# Task item
Pull each line with the string "light" from the entries.

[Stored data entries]
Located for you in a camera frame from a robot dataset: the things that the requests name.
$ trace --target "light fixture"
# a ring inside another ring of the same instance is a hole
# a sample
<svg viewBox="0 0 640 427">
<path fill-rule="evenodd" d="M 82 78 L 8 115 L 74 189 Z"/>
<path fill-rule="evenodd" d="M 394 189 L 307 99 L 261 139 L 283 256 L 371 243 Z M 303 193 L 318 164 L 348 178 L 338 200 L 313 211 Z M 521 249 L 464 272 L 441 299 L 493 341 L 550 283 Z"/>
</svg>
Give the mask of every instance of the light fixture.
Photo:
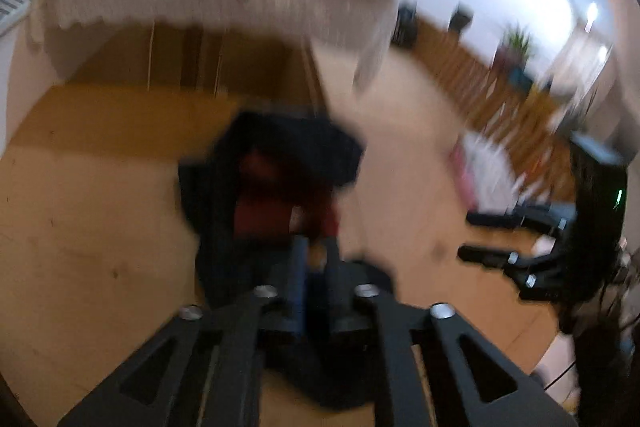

# Solution for this problem
$ trace --target "light fixture"
Give the mask of every instance of the light fixture.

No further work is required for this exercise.